Like I said, the script works but I'd like to a) stop getting emails about errors in my script, and b) understand how to fix this.
Any suggestions?
Thanks in advance.
Here's the code (there's some commented lines where I tried some fixes which clearly didn't work but I'm leaving them there for the sake of completion).
function getFileIDFromName(fileName) {
// Return the file ID for the first
// matching file name.
// NB: DocsList has been deprecated as of 2014-12-11!

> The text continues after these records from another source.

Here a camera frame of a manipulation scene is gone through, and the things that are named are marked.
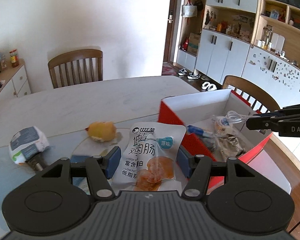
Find white chicken sausage snack pouch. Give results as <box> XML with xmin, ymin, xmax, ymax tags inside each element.
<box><xmin>111</xmin><ymin>122</ymin><xmax>186</xmax><ymax>194</ymax></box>

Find red lidded jar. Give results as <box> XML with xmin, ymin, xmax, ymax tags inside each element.
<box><xmin>10</xmin><ymin>49</ymin><xmax>19</xmax><ymax>68</ymax></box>

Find brown wooden chair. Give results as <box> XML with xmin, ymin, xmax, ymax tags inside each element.
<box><xmin>48</xmin><ymin>49</ymin><xmax>103</xmax><ymax>88</ymax></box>

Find white tote bag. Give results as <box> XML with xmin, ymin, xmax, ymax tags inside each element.
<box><xmin>181</xmin><ymin>0</ymin><xmax>197</xmax><ymax>18</ymax></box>

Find red white cardboard box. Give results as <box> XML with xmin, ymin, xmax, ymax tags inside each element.
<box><xmin>158</xmin><ymin>89</ymin><xmax>272</xmax><ymax>193</ymax></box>

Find brown wooden door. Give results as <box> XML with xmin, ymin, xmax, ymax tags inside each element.
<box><xmin>163</xmin><ymin>0</ymin><xmax>177</xmax><ymax>63</ymax></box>

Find blueberry bread packet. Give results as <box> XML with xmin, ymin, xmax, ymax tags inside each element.
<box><xmin>212</xmin><ymin>116</ymin><xmax>235</xmax><ymax>137</ymax></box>

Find red patterned doormat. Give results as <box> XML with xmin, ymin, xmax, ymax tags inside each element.
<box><xmin>161</xmin><ymin>62</ymin><xmax>178</xmax><ymax>76</ymax></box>

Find white side cabinet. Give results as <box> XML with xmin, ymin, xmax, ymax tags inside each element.
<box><xmin>0</xmin><ymin>59</ymin><xmax>31</xmax><ymax>102</ymax></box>

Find sneakers on floor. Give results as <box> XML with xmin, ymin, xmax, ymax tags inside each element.
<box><xmin>178</xmin><ymin>68</ymin><xmax>199</xmax><ymax>80</ymax></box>

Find black snack packet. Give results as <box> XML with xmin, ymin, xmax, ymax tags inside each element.
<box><xmin>25</xmin><ymin>152</ymin><xmax>48</xmax><ymax>172</ymax></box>

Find white grey tissue pack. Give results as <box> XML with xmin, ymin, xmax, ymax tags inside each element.
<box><xmin>8</xmin><ymin>126</ymin><xmax>50</xmax><ymax>164</ymax></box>

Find white cable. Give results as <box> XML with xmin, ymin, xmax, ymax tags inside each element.
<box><xmin>225</xmin><ymin>110</ymin><xmax>253</xmax><ymax>125</ymax></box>

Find yellow plush toy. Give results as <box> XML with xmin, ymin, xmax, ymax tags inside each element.
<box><xmin>85</xmin><ymin>121</ymin><xmax>116</xmax><ymax>142</ymax></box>

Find white wooden wall cupboard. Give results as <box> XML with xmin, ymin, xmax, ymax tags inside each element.
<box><xmin>173</xmin><ymin>0</ymin><xmax>300</xmax><ymax>106</ymax></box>

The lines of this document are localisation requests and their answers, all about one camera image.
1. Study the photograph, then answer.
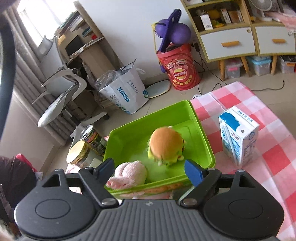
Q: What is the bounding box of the red Lays chip bucket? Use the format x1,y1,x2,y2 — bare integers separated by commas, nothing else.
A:
157,44,201,91

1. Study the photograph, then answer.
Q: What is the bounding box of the purple bouncing ball toy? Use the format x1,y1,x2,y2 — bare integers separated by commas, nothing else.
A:
152,9,191,52

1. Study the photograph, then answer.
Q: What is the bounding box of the clear blue storage box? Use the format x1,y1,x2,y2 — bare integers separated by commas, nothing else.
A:
246,56,272,76

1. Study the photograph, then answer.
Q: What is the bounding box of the grey white office chair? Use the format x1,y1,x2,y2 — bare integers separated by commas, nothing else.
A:
32,34,109,142

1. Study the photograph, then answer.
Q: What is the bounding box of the gold lid cookie jar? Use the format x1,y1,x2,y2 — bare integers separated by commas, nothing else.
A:
66,141,102,168

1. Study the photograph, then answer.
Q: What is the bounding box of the white bathroom scale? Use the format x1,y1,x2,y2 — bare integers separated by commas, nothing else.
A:
146,80,171,99

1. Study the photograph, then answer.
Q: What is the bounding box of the blue white milk carton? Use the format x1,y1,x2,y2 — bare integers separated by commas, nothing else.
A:
219,106,260,168

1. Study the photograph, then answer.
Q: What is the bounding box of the pink fluffy plush toy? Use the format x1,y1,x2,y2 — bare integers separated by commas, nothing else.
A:
106,161,147,190

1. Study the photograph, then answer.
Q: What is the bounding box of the white desk fan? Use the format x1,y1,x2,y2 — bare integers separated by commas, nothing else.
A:
249,0,273,22

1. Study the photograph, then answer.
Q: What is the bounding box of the low white drawer cabinet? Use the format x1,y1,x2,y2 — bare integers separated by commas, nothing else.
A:
251,21,295,75

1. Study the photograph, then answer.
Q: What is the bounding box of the wooden cabinet with drawers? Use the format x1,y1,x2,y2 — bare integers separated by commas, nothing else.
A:
180,0,258,80

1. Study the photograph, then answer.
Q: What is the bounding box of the white paper shopping bag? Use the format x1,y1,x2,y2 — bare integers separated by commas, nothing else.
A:
95,61,149,114

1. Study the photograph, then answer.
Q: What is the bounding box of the wooden desk with shelves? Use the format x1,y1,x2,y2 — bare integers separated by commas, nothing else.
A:
55,1,122,79

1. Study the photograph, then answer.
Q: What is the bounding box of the pink checkered tablecloth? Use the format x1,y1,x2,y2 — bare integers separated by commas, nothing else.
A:
65,81,296,241

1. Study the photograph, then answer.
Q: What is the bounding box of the hamburger plush toy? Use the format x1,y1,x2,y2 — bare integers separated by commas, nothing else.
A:
147,126,185,166

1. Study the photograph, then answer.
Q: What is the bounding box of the green plastic cookie bin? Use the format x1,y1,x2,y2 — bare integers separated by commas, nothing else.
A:
104,100,216,199

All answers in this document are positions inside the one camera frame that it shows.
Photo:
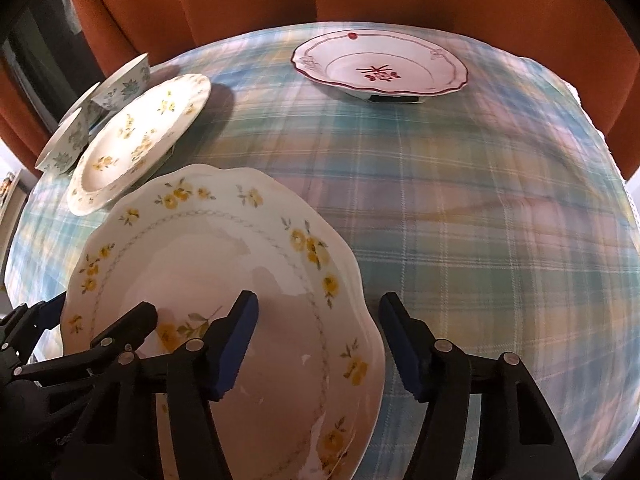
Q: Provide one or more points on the orange curtain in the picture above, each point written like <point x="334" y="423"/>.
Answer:
<point x="594" y="44"/>

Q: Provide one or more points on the plaid blue tablecloth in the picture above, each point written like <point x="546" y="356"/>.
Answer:
<point x="496" y="212"/>

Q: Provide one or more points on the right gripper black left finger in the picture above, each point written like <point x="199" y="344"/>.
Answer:
<point x="199" y="373"/>

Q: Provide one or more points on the red trimmed white plate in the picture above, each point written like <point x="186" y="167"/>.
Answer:
<point x="380" y="65"/>

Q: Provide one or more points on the large yellow floral plate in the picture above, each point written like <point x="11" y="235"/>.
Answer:
<point x="235" y="263"/>

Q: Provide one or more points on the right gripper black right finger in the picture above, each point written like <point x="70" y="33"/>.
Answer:
<point x="519" y="436"/>

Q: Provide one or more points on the dark glass window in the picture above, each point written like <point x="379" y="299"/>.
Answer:
<point x="50" y="58"/>

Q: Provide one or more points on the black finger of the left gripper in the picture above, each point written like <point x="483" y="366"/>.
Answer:
<point x="22" y="328"/>
<point x="129" y="331"/>

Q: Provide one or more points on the small yellow floral plate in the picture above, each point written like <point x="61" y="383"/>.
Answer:
<point x="134" y="140"/>

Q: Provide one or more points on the white bowl blue floral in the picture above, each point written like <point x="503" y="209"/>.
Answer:
<point x="64" y="147"/>
<point x="124" y="85"/>
<point x="93" y="112"/>

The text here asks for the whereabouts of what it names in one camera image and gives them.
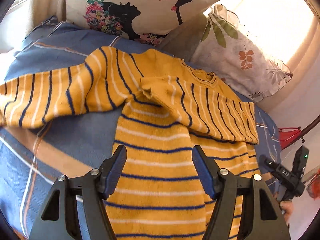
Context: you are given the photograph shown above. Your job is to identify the red cloth bag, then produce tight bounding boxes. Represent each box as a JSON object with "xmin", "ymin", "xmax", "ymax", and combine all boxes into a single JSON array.
[{"xmin": 279, "ymin": 127, "xmax": 302, "ymax": 150}]

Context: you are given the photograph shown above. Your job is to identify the floral leaf print pillow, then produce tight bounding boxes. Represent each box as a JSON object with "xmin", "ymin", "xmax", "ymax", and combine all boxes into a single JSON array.
[{"xmin": 190, "ymin": 4, "xmax": 293, "ymax": 103}]

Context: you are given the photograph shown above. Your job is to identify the right hand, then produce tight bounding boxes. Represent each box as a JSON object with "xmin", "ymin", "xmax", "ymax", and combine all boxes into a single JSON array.
[{"xmin": 278, "ymin": 200, "xmax": 294, "ymax": 227}]

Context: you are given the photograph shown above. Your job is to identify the lady silhouette print cushion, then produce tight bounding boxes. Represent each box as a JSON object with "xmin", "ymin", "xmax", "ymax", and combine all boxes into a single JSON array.
[{"xmin": 66, "ymin": 0, "xmax": 219, "ymax": 47}]

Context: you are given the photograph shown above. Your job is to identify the yellow striped knit sweater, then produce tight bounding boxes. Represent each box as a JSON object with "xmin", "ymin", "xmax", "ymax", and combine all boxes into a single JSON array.
[{"xmin": 0, "ymin": 45, "xmax": 262, "ymax": 240}]

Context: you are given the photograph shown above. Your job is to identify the dark wooden coat stand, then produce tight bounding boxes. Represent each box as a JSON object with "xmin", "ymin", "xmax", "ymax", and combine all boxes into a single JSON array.
[{"xmin": 293, "ymin": 116, "xmax": 320, "ymax": 144}]

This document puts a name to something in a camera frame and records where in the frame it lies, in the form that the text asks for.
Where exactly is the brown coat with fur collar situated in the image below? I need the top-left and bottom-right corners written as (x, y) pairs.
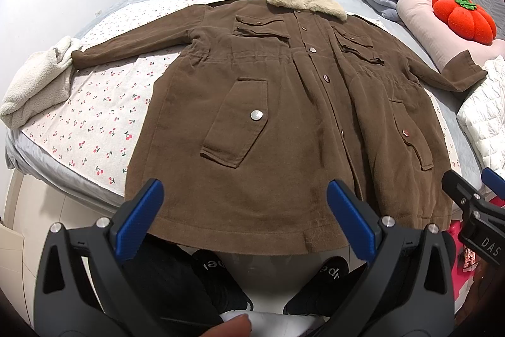
top-left (72, 0), bottom-right (486, 256)

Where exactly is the cherry print bed sheet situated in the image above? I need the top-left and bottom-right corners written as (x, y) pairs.
top-left (20, 0), bottom-right (463, 205)

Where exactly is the left black slipper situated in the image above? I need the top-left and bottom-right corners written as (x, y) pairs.
top-left (122, 234), bottom-right (253, 325)

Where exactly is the pink object by bed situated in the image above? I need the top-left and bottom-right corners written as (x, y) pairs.
top-left (448, 220), bottom-right (479, 312)

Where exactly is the cream fleece garment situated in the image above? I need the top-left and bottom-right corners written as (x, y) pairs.
top-left (1, 37), bottom-right (83, 129)

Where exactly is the person's left hand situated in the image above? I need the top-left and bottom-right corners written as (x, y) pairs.
top-left (201, 314), bottom-right (253, 337)

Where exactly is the pink pillow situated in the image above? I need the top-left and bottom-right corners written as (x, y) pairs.
top-left (396, 0), bottom-right (504, 71)

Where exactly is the black slipper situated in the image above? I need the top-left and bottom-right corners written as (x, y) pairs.
top-left (282, 256), bottom-right (368, 317)
top-left (122, 234), bottom-right (253, 325)

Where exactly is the right black slipper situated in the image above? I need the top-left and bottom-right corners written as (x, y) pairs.
top-left (282, 256), bottom-right (368, 317)

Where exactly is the orange pumpkin plush cushion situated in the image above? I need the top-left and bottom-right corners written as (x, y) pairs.
top-left (431, 0), bottom-right (497, 45)

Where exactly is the white quilted blanket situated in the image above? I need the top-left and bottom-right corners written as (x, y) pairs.
top-left (457, 56), bottom-right (505, 178)

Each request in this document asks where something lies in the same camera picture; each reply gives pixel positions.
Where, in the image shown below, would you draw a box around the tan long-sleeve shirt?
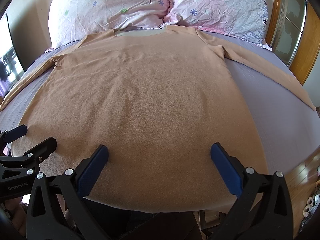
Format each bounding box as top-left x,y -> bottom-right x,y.
1,26 -> 316,213

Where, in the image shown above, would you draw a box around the wooden headboard with glass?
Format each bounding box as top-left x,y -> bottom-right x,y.
265,0 -> 319,85

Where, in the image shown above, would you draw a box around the items on wooden floor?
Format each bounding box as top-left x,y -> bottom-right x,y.
298,167 -> 319,233

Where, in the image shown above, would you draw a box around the floral pink pillow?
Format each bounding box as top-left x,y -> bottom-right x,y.
48,0 -> 169,48
164,0 -> 268,47

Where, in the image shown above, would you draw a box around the left floral pink pillow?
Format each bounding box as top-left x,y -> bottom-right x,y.
48,0 -> 169,48

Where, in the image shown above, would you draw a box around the right floral pink pillow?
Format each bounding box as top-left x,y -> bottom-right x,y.
164,0 -> 268,47

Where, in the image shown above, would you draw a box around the window with balcony view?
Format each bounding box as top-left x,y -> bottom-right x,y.
0,14 -> 24,98

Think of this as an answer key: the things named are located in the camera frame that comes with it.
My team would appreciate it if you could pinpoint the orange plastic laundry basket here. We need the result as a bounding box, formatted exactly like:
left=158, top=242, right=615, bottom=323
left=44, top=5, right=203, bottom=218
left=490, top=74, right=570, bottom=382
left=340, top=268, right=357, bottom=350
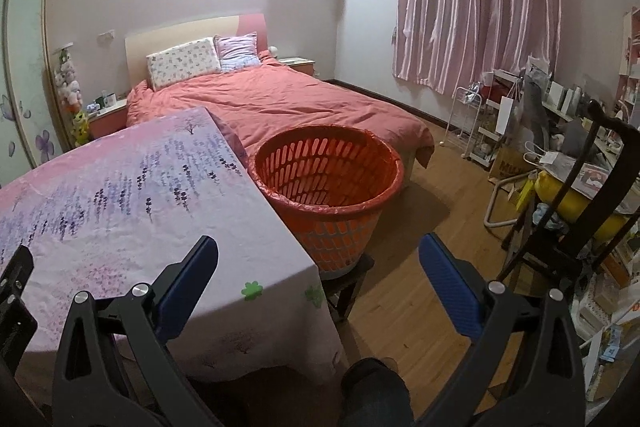
left=248, top=124, right=405, bottom=280

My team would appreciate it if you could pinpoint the white floral pillow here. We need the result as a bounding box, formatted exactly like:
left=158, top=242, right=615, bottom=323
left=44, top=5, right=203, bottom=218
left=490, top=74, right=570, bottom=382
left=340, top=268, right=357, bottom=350
left=146, top=37, right=221, bottom=91

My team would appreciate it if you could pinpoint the dark wooden stool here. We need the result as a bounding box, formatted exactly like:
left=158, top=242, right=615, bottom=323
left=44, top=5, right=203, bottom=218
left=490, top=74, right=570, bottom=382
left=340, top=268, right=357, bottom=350
left=322, top=254, right=374, bottom=324

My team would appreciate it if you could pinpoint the coral red duvet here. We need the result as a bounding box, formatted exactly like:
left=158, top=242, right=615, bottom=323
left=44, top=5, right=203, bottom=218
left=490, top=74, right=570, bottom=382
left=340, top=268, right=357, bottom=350
left=127, top=54, right=435, bottom=167

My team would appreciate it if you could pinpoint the black yellow chair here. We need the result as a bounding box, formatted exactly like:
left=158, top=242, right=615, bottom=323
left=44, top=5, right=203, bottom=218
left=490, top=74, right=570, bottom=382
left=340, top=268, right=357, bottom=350
left=491, top=98, right=640, bottom=298

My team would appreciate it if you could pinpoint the pink striped pillow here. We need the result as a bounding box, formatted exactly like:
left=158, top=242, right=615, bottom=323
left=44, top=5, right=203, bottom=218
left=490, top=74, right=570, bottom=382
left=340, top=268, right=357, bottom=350
left=214, top=31, right=260, bottom=72

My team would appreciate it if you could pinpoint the person's dark trouser knee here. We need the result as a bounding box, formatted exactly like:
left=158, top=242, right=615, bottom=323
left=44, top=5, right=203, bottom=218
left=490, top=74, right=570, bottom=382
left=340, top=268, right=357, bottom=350
left=337, top=358, right=414, bottom=427

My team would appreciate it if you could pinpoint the cluttered desk shelf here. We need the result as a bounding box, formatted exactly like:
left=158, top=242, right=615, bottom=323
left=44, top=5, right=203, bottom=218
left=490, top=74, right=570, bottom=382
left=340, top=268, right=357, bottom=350
left=482, top=5, right=640, bottom=403

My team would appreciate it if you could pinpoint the beige pink headboard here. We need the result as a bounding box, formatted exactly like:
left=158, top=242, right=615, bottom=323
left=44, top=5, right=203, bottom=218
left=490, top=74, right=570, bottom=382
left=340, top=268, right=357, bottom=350
left=125, top=13, right=268, bottom=88

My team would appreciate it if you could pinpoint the white mug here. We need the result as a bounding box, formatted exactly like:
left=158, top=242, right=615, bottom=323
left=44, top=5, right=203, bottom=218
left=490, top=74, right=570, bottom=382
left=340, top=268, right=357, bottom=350
left=103, top=93, right=117, bottom=107

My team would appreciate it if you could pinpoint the far bedside table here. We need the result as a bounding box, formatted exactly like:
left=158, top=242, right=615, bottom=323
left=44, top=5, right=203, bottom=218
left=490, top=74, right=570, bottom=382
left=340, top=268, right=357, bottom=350
left=278, top=56, right=316, bottom=77

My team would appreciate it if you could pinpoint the yellow green plush toy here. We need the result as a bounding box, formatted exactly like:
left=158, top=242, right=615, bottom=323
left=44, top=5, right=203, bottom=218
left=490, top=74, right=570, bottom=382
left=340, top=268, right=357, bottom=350
left=72, top=110, right=91, bottom=147

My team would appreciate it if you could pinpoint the white wire rack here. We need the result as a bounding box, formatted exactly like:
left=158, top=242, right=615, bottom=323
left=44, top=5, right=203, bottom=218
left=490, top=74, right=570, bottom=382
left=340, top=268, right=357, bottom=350
left=439, top=87, right=502, bottom=169

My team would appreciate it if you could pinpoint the floral sliding wardrobe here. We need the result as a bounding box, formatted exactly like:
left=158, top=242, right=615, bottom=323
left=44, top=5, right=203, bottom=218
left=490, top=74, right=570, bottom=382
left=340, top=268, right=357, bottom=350
left=1, top=0, right=70, bottom=185

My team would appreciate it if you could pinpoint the pink bedside table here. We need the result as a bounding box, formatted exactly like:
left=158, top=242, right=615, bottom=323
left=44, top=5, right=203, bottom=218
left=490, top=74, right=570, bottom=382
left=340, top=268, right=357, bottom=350
left=89, top=98, right=128, bottom=139

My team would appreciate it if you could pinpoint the pink lavender print tablecloth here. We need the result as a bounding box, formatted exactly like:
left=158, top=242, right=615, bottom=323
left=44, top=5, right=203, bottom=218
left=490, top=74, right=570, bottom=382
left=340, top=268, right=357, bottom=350
left=1, top=108, right=342, bottom=399

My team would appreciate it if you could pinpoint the jar of plush toys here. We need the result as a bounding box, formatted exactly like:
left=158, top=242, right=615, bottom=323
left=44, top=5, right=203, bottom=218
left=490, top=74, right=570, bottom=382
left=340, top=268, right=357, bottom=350
left=53, top=43, right=82, bottom=115

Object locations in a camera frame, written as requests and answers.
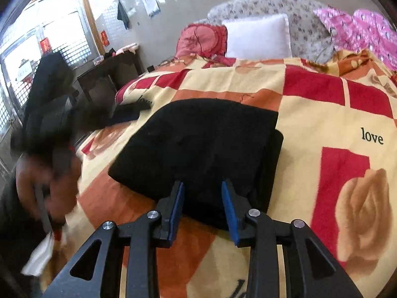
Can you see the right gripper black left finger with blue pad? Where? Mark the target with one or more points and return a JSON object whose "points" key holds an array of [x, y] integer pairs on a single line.
{"points": [[122, 256]]}

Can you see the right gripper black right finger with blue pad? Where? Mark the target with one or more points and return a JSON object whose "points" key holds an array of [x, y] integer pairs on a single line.
{"points": [[284, 257]]}

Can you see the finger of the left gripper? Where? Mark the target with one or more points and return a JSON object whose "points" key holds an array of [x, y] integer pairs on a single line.
{"points": [[103, 116]]}

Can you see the black pants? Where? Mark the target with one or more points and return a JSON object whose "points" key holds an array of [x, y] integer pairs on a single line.
{"points": [[201, 143]]}

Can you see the person's left hand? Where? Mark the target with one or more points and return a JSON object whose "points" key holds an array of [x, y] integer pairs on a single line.
{"points": [[31, 174]]}

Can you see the dark wooden desk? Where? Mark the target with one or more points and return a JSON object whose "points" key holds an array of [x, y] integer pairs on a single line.
{"points": [[100, 83]]}

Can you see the red ruffled cushion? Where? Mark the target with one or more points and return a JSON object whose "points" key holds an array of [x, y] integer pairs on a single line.
{"points": [[202, 39]]}

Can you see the orange red love blanket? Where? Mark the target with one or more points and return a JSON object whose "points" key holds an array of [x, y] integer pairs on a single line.
{"points": [[336, 170]]}

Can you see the white pillow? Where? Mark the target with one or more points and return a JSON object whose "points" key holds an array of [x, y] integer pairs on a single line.
{"points": [[259, 38]]}

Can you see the pink penguin quilt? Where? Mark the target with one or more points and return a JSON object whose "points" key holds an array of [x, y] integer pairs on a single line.
{"points": [[363, 29]]}

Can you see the red wall decoration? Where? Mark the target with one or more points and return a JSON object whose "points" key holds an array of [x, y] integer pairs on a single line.
{"points": [[104, 38]]}

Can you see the dark cloth hanging on wall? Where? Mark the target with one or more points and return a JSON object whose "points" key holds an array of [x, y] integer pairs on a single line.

// Using DriveApp instead.
var files = DriveApp.getFiles();
while (files.hasNext()) {
var file = files.next();
if (file.getName() === fileName) {
return file.getId();
}
}
return;
}
function getTsvFileAsArrayOfArays(tsvFileID) {
// Read the file into a single string.
// Split on line char.
// Loop over lines yielding arrays by
// splitting on tabs.
// Return an array of arrays.
var txtFile = DriveApp.getFileById(tsvFileID),
fileTextObj = txtFile.getAs('text/plain'),
fileText = fileTextObj.getDataAsString(),
lines = fileText.split('\n'),
lines2DArray = [];
lines.forEach(function (line) {
lines2DArray.push(line.split('\t'));
});
return lines2DArray;
}
function writeArrayOfArraysToSheet(tsvFileID) {
// Target range dimensions are determine
// from those of the nested array.
var sheet = SpreadsheetApp.getActiveSheet(),
arrayOfArrays = getTsvFileAsArrayOfArays(tsvFileID),
dimensions = {rowCount: Math.floor(arrayOfArrays.length),
colCount: Math.floor(arrayOfArrays[0].length)},
targetRng;
sheet.clearContents();
targetRng = sheet.getRange(1, 1,
dimensions.rowCount,
dimensions.colCount);
// .setValues(arrayOfArrays);
//targetRng = sheet.getRange(1, 1, arrayOfArrays.length, 6).setValues(arrayOfArrays);
//targetRng.setValues(arrayOfArrays);
targetRng.setValues(arrayOfArrays);
}
function runTsv2Spreadsheet() {
// Call this function from the Script Editor.
var fileName,
fileID,
file;
//fileName = Browser.inputBox('Enter a TSV file name:',
// Browser.Buttons.OK_CANCEL);
//fileID = getFileIDFromName(fileName);
//Logger.log(fileID)
fileID = "0B-9wMGgdNc6CdWxSNGllNW5FZWM"
if (fileID) {
writeArrayOfArraysToSheet(fileID);
}
}
Don't know if this is helpful. But, have you tried the appendRow() method for Google sheets? You can manipulate your array into the item format you want, then loop through it appending into the next empty row in the sheet.
In the past I looped though arrays trying to figure out the positions, but then started using the appendRow() method, and it made things easier for me.